Written by Colin Jerolmack to The New York Times, September 3, 2006
To the Editor:
Re Warren St. John’s “New Breed of Lawyer Gives Every
Dog His Day in Court,” September 3, 2006
The definitional wrangling over Kline and Streit’s pigeons
should make us reconsider whether our perceptions of animals are
grounded in their “natural” characteristics. Pigeons,
to many urbanites, are “rats with wings.” This label
is used to justify their entrapment and extermination. Meanwhile,
dogs, as “companion animals,” are perceived by guardians
as family members. Those who raise homing pigeons seek to defend
their “unique” birds from defamation, yet they often
do so at the expense of “street pigeons” by arguing
that their birds are biologically distinct.
The case of Kline and Streit confuses these seeming “natural”
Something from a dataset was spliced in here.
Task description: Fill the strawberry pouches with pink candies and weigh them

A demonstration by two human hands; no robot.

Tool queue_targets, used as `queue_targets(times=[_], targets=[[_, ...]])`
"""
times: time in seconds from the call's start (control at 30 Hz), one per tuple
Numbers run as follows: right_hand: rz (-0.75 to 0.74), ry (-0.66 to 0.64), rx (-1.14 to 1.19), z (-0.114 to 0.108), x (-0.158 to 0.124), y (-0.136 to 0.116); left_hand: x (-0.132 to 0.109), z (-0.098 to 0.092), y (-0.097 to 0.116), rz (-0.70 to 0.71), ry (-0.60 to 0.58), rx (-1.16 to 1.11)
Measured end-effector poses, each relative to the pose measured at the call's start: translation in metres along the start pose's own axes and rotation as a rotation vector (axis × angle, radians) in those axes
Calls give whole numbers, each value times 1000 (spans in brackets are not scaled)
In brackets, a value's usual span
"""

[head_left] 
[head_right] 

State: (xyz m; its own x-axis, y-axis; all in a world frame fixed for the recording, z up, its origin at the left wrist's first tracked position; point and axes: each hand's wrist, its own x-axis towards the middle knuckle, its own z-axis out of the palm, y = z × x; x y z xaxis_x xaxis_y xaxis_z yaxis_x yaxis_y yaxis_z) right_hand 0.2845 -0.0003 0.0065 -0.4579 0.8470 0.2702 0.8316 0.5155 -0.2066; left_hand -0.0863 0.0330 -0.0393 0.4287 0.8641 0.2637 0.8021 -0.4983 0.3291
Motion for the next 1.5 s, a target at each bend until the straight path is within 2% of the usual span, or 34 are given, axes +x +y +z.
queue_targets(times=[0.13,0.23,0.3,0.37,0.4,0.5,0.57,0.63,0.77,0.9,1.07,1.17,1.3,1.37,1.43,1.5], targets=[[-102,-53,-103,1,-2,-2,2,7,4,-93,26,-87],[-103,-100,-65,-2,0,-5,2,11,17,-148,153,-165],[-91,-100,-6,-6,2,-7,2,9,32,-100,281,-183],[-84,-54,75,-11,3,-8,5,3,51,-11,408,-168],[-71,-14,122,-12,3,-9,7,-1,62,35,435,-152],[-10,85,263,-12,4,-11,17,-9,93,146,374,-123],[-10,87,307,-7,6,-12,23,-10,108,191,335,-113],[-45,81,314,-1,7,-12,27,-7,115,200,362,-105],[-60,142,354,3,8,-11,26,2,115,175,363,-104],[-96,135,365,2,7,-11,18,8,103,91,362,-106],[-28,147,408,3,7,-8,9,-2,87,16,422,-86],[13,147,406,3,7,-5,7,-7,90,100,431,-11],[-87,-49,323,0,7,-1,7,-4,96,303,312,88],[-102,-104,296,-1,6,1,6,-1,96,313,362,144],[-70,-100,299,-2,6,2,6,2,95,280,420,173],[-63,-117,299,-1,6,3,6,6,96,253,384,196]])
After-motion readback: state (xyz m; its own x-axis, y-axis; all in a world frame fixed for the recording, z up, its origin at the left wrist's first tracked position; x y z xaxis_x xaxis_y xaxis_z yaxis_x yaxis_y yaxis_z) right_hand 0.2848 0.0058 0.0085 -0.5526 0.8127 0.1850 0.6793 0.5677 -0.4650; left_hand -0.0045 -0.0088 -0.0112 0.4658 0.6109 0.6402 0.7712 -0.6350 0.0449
facts. By reclaiming these feral pigeons as companions—and
through a legal redefining of them as not biologically different
(read inferior) than homers—Klein and Streit bring the birds
back into the domestic sphere and our moral consideration. Have
the pigeons changed as these conceptual markers do? No; yet while
these lucky pigeons live it up in a swanky apartment, “rats
with wings” are exterminated outside the door.
—Colin Jerolmack
—Brooklyn NY
EDITOR’S NOTE
This is a response to an article about Gela Kline and Al Streit,
who were about to be evicted from their rent stabilized apartment
by the coop board because they were raising three pigeons in their
home. The legal argument crafted in their defense attorney was that
the owners’ pigeons were not commonly reviled street pigeons,
but altogether different and superior animals.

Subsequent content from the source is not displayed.